It is clear, however, that plans that provide emergency room coverage cannot limit such coverage to in-network providers or facilities. Insured and self-insured plans, but not grandfathered plans, will not be able to impose higher cost-sharing obligations on those members who receive emergency care from out-of-network providers or facilities than they impose on members who seek such coverage from participating providers or facilities. Further, plans will no longer be able to require pre-authorization for emergency services. Importantly, the Affordable Care Act provides definitions for what constitutes both an "emergency medical condition" as well as "emergency services."

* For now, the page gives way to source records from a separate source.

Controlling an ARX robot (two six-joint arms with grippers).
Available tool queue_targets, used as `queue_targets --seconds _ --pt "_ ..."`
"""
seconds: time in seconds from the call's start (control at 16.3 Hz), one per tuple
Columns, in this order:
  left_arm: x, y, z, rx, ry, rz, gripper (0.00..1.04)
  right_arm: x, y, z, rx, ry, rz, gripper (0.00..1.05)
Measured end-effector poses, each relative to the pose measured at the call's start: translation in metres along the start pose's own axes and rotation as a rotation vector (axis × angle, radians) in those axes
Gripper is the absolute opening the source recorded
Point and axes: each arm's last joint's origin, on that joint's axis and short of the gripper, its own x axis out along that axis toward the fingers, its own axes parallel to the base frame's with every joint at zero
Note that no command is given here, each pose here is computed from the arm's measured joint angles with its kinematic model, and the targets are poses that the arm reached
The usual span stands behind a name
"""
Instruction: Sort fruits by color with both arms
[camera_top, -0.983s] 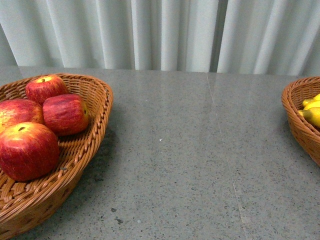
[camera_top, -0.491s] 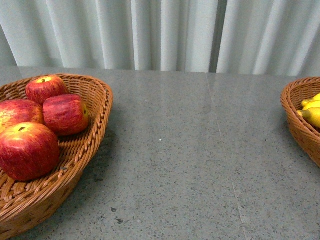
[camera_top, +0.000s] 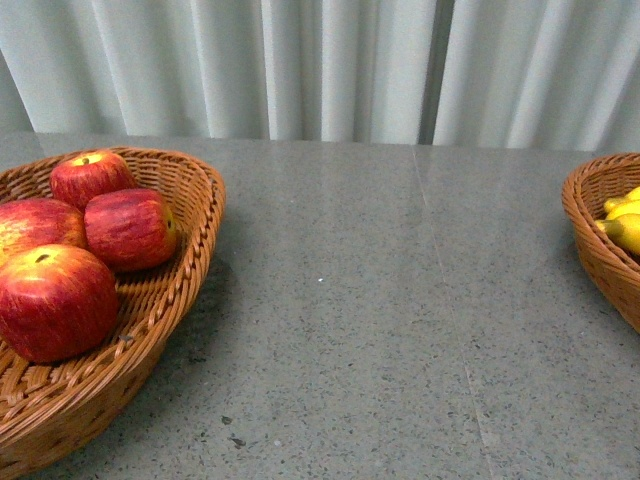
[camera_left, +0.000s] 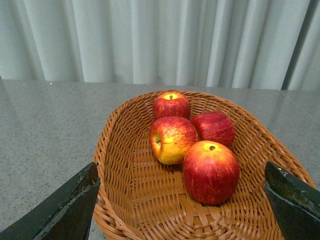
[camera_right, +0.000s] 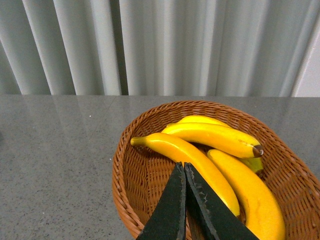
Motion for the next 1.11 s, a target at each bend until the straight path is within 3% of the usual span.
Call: queue_targets --seconds 0.25,0.98,1.04,1.11 --pt "0.0 0.0 0.0 0.0 0.0 0.0 0.98 -0.001 0.007 -0.003 -0.001 -0.01 0.044 0.02" --pt "0.0 0.0 0.0 0.0 0.0 0.0 0.98 -0.001 0.006 -0.026 -0.001 -0.011 0.013 0.02" --pt "0.0 0.0 0.0 0.0 0.0 0.0 0.98 -0.001 0.006 -0.026 -0.001 -0.011 0.013 0.12" --pt "0.0 0.0 0.0 0.0 0.0 0.0 0.98 -0.001 0.006 -0.026 -0.001 -0.011 0.013 0.43"
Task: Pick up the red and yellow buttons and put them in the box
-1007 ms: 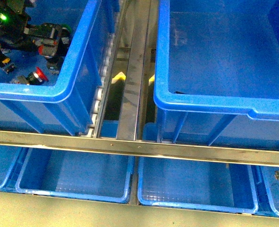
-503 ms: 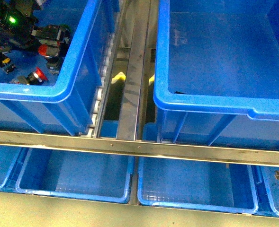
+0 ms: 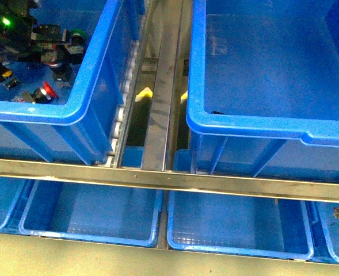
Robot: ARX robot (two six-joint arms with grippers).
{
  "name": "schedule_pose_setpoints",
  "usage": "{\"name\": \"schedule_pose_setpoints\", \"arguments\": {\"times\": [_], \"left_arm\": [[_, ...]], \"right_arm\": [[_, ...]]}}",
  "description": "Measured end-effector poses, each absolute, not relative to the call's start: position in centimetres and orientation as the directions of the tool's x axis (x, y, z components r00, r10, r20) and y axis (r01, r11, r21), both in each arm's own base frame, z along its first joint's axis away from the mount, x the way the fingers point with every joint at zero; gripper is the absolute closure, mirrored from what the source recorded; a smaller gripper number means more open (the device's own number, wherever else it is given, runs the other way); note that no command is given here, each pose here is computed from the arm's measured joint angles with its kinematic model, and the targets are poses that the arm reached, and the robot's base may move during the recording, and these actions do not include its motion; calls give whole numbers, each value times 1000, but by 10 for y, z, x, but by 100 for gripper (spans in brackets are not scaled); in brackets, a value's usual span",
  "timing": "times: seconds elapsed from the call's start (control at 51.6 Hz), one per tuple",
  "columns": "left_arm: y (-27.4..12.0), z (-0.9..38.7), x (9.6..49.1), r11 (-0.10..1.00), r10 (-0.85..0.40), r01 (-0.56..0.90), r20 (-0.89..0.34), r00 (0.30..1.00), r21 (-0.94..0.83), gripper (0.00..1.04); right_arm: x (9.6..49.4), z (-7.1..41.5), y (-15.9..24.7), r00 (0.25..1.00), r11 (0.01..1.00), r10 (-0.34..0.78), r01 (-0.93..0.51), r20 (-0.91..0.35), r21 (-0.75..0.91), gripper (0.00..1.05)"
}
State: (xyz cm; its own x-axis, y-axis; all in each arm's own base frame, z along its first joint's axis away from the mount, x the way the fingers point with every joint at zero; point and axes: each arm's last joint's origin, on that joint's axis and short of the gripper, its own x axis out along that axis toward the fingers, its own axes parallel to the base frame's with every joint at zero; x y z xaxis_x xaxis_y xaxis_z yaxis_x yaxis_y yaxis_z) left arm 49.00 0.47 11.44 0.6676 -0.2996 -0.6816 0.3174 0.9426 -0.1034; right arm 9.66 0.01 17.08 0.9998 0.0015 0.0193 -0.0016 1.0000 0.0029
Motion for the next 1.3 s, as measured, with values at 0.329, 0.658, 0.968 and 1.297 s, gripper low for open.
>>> {"name": "schedule_pose_setpoints", "arguments": {"times": [0.329, 0.658, 0.968, 1.297], "left_arm": [[44, 208, 449, 871, -372, 105, -505, 779, -479, 71], [-14, 241, 401, 683, -578, 121, -431, 693, -720, 71], [-105, 259, 376, 578, -714, 192, -377, 589, -793, 71], [-183, 262, 364, 508, -781, 203, -348, 518, -837, 71]], "right_arm": [[97, 171, 0, 1000, 1000, 2, -2, 19, 3, 6], [97, 171, 0, 1000, 1000, 2, -2, 19, 3, 6], [97, 171, 0, 1000, 1000, 2, -2, 19, 3, 6], [97, 171, 0, 1000, 1000, 2, -2, 19, 3, 6]]}}
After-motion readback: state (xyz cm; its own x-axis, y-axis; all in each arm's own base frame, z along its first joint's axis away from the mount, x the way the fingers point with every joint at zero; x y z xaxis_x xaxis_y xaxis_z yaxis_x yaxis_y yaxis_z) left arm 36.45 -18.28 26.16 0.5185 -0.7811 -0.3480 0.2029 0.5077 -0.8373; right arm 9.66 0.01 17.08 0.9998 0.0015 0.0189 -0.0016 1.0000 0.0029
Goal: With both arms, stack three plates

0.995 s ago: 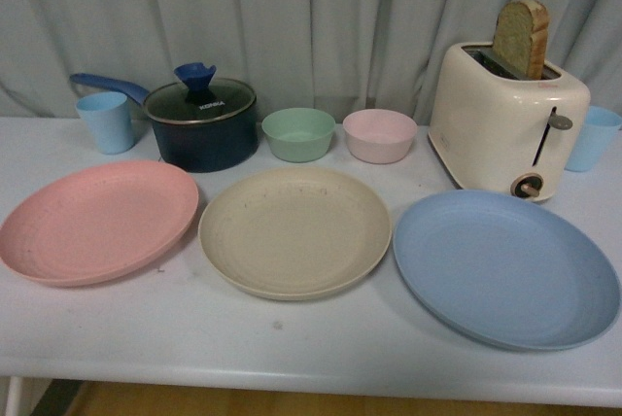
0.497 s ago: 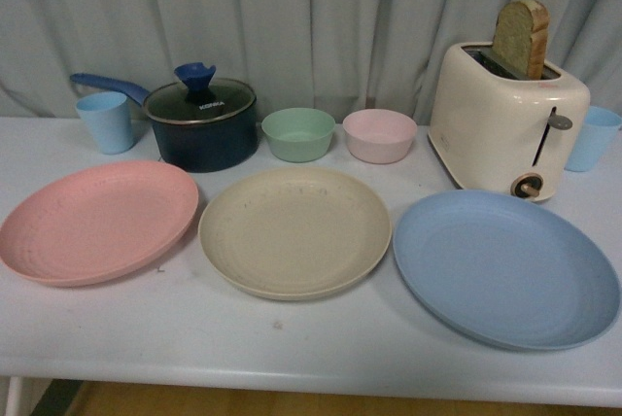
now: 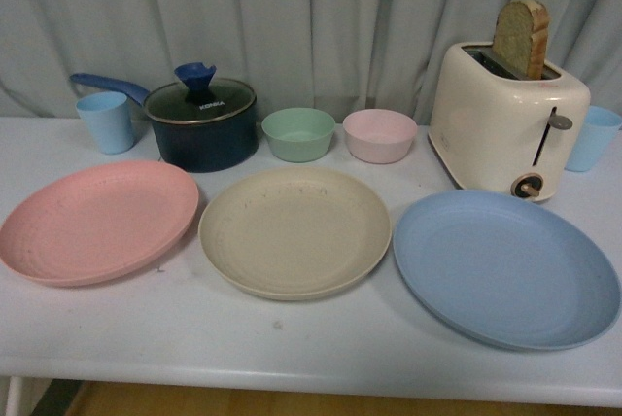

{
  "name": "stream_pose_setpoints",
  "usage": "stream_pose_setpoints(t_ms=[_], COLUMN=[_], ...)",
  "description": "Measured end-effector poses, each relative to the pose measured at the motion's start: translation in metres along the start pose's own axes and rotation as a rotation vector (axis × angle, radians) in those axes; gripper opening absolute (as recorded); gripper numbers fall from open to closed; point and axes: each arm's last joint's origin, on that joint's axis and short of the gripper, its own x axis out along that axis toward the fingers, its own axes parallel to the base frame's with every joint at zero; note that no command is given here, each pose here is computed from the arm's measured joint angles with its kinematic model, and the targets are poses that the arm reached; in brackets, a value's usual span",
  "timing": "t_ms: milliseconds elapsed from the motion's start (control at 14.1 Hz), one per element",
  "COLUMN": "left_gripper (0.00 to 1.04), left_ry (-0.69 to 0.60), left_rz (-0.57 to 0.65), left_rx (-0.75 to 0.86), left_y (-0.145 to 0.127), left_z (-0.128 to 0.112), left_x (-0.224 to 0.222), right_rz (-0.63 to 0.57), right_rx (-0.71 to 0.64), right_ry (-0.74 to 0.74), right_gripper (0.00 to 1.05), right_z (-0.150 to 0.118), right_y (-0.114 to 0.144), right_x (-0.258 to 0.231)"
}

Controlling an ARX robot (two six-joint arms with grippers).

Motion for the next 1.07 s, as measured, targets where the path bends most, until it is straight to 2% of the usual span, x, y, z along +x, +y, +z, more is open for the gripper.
stream_pose_setpoints(t_ms=[497, 640, 782, 924, 1066], left_gripper=[0.98, 0.98, 0.98, 0.98, 0.98], left_ry=[0.0, 0.366, 0.359, 0.316, 0.393], left_rz=[0.0, 0.093, 0.097, 0.068, 0.052], left_rx=[0.0, -0.043, -0.079, -0.092, -0.088], left_y=[0.0, 0.001, 0.005, 0.01, 0.014], left_z=[0.0, 0.002, 0.013, 0.032, 0.025], left_x=[0.0, 0.008, 0.039, 0.096, 0.165], right_rz=[0.0, 0.001, 0.0, 0.0, 0.0], right_rx=[0.0, -0.001, 0.0, 0.0, 0.0], right_ry=[0.0, -0.001, 0.0, 0.0, 0.0], right_gripper=[0.98, 0.98, 0.98, 0.98, 0.98], right_z=[0.0, 0.0, 0.0, 0.0, 0.0], right_y=[0.0, 0.0, 0.0, 0.0, 0.0], right_x=[0.0, 0.0, 0.0, 0.0, 0.0])
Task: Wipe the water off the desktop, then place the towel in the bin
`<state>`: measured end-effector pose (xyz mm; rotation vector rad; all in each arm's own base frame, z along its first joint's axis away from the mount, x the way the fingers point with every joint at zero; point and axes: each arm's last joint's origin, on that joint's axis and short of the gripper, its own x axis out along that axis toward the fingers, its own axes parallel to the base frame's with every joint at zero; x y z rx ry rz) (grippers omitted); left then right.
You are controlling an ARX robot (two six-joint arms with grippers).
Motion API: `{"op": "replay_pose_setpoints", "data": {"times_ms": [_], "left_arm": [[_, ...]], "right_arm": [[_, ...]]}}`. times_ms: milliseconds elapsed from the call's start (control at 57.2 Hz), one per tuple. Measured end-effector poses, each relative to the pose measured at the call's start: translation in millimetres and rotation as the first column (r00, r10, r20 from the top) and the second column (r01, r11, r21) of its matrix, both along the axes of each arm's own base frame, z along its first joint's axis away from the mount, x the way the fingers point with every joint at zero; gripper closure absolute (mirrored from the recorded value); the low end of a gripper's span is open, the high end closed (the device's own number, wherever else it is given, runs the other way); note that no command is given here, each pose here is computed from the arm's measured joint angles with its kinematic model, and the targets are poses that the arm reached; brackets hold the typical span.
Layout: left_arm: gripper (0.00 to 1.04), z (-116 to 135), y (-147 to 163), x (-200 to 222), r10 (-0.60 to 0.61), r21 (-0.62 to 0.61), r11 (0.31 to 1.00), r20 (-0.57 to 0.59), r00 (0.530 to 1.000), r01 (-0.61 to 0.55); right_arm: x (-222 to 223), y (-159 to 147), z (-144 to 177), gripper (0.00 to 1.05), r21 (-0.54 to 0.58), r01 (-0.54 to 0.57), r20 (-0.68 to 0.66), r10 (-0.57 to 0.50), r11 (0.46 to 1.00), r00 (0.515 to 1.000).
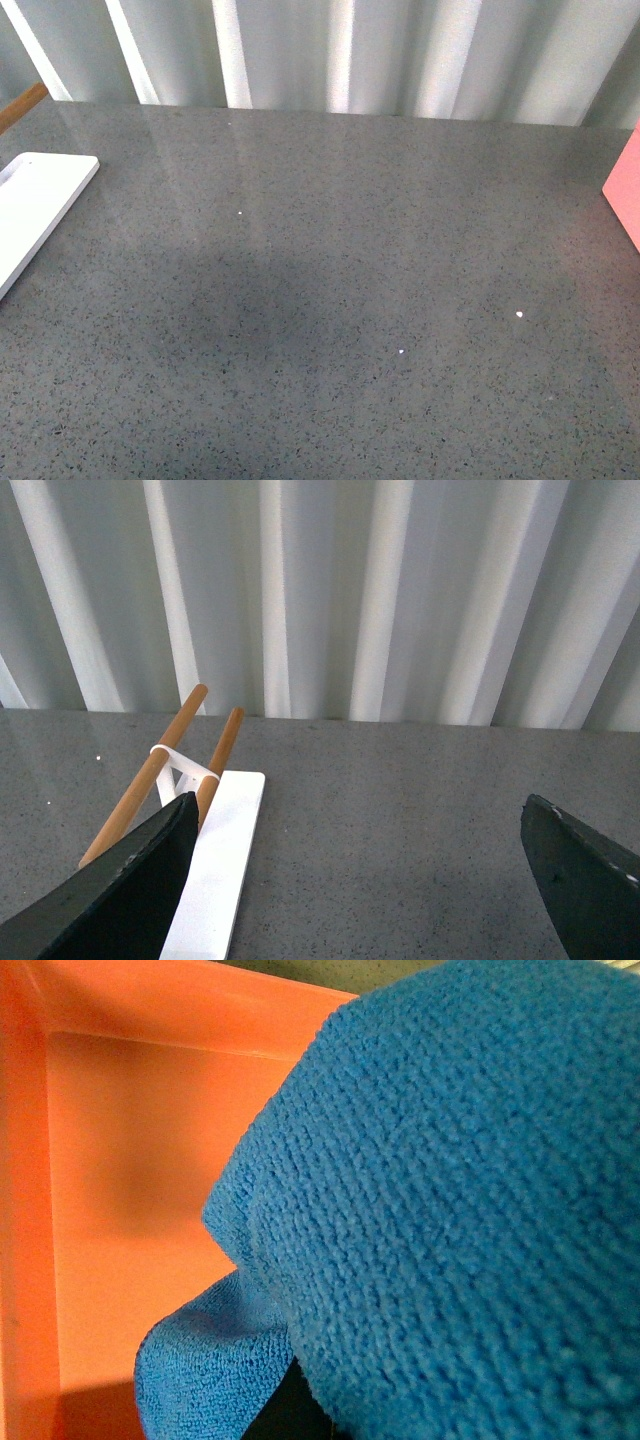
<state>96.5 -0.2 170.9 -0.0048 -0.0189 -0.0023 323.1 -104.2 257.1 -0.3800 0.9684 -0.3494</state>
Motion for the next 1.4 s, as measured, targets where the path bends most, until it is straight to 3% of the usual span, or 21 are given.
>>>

Internal And External Appeals Procedures
The Affordable Care Act amends the PHSA to require insured and self-insured plans, but not grandfathered plans, to implement an "effective appeals process" for appeals of coverage determinations that, at a minimum: (1) includes an internal appeals process; (2) provides notice to members in a "culturally and linguistically appropriate manner" of the internal and external processes as well as the availability of any applicable office of health insurance consumer assistance or ombudsman to assist in the appeals process; and (3) allows the member to review his or her file, present evidence, and receive continued coverage during the pendency of the appeal. Compliance with ERISA, and specifically 29 C.F.R. § 2560.503-1, is sufficient to satisfy the required internal appeals process.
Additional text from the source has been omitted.